**ASSIGNED TASK**.
Please retype the listing below, matching every line exactly.

>>

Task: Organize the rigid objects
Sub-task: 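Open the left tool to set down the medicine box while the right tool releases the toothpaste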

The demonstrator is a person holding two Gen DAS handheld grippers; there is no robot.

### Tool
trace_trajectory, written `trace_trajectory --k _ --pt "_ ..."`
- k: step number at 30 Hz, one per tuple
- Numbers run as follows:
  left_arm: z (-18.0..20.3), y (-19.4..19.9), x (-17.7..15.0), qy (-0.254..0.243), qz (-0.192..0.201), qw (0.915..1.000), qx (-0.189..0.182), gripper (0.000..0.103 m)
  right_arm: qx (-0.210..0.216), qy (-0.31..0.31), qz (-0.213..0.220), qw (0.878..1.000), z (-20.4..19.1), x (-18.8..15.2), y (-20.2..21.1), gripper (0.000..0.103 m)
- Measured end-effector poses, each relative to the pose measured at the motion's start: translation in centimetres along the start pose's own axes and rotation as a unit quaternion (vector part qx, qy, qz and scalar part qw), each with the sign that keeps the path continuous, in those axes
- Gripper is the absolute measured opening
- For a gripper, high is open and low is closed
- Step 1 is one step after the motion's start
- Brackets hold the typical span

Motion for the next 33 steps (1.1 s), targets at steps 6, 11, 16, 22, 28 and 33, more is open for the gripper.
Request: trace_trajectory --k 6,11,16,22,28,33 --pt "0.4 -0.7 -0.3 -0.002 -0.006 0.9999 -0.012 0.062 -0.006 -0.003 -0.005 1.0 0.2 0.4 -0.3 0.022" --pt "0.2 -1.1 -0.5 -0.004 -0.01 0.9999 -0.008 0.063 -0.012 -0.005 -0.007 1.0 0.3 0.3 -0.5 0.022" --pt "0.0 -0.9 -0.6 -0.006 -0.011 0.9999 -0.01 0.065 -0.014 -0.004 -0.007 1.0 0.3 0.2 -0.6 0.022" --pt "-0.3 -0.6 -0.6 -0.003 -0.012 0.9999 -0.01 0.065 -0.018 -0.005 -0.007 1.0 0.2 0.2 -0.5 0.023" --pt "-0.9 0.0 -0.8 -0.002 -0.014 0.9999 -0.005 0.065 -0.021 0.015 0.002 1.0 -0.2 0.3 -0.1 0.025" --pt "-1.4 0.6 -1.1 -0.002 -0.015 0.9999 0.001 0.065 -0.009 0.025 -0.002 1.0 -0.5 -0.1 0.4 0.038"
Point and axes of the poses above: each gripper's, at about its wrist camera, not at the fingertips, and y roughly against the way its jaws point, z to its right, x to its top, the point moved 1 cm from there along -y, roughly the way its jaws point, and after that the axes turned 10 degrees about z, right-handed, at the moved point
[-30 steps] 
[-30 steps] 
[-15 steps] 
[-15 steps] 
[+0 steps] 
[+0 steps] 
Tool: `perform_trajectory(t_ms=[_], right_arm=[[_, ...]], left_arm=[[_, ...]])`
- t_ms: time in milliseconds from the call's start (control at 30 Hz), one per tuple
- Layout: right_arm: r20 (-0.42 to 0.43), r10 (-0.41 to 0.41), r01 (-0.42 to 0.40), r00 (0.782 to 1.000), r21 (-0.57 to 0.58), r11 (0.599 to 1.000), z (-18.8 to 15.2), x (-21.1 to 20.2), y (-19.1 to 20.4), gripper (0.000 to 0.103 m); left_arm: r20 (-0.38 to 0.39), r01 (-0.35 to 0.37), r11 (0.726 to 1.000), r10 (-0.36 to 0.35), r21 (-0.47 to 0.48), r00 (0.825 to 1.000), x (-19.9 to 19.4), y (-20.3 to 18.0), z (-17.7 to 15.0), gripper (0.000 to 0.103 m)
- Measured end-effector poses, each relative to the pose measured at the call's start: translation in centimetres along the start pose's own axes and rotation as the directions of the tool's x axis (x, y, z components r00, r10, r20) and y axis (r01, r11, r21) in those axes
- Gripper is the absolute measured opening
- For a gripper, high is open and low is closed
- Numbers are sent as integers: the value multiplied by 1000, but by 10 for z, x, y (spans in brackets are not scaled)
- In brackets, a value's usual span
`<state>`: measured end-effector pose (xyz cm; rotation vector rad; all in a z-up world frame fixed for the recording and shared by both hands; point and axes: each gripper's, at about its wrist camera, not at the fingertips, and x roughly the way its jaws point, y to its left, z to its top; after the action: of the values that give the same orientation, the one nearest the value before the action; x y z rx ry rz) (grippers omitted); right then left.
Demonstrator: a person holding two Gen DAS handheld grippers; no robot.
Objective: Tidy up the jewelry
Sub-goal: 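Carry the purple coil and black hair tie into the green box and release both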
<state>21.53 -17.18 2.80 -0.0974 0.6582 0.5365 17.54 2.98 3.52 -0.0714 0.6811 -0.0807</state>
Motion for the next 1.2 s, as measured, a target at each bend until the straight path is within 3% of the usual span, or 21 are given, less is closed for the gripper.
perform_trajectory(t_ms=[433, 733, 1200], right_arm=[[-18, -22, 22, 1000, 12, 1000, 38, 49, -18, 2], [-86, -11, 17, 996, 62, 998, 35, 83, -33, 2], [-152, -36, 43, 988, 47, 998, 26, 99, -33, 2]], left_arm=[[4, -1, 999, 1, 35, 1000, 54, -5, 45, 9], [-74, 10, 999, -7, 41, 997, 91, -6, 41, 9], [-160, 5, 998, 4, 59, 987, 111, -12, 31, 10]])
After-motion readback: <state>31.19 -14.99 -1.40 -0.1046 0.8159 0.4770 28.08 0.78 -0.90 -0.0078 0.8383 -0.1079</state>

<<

**OUTPUT FOR THIS EXERCISE**.
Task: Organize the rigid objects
Sub-task: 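Open the left tool to set down the medicine box while the right tool releases the toothpaste
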
The demonstrator is a person holding two Gen DAS handheld grippers; there is no robot.

### Tool
trace_trajectory, written `trace_trajectory --k _ --pt "_ ..."`
- k: step number at 30 Hz, one per tuple
- Numbers run as follows:
  left_arm: z (-18.0..20.3), y (-19.4..19.9), x (-17.7..15.0), qy (-0.254..0.243), qz (-0.192..0.201), qw (0.915..1.000), qx (-0.189..0.182), gripper (0.000..0.103 m)
  right_arm: qx (-0.210..0.216), qy (-0.31..0.31), qz (-0.213..0.220), qw (0.878..1.000), z (-20.4..19.1), x (-18.8..15.2), y (-20.2..21.1), gripper (0.000..0.103 m)
- Measured end-effector poses, each relative to the pose measured at the motion's start: translation in centimetres along the start pose's own axes and rotation as a unit quaternion (vector part qx, qy, qz and scalar part qw), each with the sign that keeps the path continuous, in those axes
- Gripper is the absolute measured opening
- For a gripper, high is open and low is closed
- Step 1 is one step after the motion's start
- Brackets hold the typical span

Motion for the next 33 steps (1.1 s), targets at steps 6, 11, 16, 22, 28 and 33, more is open for the gripper.
Request: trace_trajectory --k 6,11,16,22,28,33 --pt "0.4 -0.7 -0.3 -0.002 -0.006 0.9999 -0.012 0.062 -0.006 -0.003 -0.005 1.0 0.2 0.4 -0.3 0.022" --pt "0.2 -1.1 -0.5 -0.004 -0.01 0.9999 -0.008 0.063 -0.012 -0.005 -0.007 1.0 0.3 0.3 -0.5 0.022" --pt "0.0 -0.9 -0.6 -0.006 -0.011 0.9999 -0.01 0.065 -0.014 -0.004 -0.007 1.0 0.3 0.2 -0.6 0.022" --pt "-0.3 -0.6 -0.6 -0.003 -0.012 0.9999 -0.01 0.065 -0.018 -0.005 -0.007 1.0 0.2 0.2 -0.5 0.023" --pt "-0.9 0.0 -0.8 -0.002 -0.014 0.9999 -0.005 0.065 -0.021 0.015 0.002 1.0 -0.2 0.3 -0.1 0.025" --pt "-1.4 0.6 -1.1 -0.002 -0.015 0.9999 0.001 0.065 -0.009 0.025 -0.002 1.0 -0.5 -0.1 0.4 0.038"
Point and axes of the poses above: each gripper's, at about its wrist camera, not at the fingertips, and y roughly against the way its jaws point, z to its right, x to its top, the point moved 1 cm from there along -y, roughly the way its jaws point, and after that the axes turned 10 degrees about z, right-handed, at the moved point
[-30 steps] 
[-30 steps] 
[-15 steps] 
[-15 steps] 
[+0 steps] 
[+0 steps] 
Tool: `perform_trajectory(t_ms=[_], right_arm=[[_, ...]], left_arm=[[_, ...]])`
- t_ms: time in milliseconds from the call's start (control at 30 Hz), one per tuple
- Layout: right_arm: r20 (-0.42 to 0.43), r10 (-0.41 to 0.41), r01 (-0.42 to 0.40), r00 (0.782 to 1.000), r21 (-0.57 to 0.58), r11 (0.599 to 1.000), z (-18.8 to 15.2), x (-21.1 to 20.2), y (-19.1 to 20.4), gripper (0.000 to 0.103 m); left_arm: r20 (-0.38 to 0.39), r01 (-0.35 to 0.37), r11 (0.726 to 1.000), r10 (-0.36 to 0.35), r21 (-0.47 to 0.48), r00 (0.825 to 1.000), x (-19.9 to 19.4), y (-20.3 to 18.0), z (-17.7 to 15.0), gripper (0.000 to 0.103 m)
- Measured end-effector poses, each relative to the pose measured at the call's start: translation in centimetres along the start pose's own axes and rotation as the directions of the tool's x axis (x, y, z components r00, r10, r20) and y axis (r01, r11, r21) in those axes
- Gripper is the absolute measured opening
- For a gripper, high is open and low is closed
- Numbers are sent as integers: the value multiplied by 1000, but by 10 for z, x, y (spans in brackets are not scaled)
- In brackets, a value's usual span
`<state>`: measured end-effector pose (xyz cm; rotation vector rad; all in a z-up world frame fixed for the recording and shared by both hands; point and axes: each gripper's, at about its wrist camera, not at the fingertips, and x roughly the way its jaws point, y to its left, z to its top; after the action: of the values that give the same orientation, the one nearest the value before the action; x y z rx ry rz) (grippers omitted); right then left.
Demonstrator: a person holding two Gen DAS handheld grippers; no robot.
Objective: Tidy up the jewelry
Sub-goal: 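Carry the purple coil and black hair tie into the green box and release both
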<state>21.53 -17.18 2.80 -0.0974 0.6582 0.5365 17.54 2.98 3.52 -0.0714 0.6811 -0.0807</state>
Motion for the next 1.2 s, as measured, a target at each bend until the straight path is within 3% of the usual span, or 21 are given, less is closed for the gripper.
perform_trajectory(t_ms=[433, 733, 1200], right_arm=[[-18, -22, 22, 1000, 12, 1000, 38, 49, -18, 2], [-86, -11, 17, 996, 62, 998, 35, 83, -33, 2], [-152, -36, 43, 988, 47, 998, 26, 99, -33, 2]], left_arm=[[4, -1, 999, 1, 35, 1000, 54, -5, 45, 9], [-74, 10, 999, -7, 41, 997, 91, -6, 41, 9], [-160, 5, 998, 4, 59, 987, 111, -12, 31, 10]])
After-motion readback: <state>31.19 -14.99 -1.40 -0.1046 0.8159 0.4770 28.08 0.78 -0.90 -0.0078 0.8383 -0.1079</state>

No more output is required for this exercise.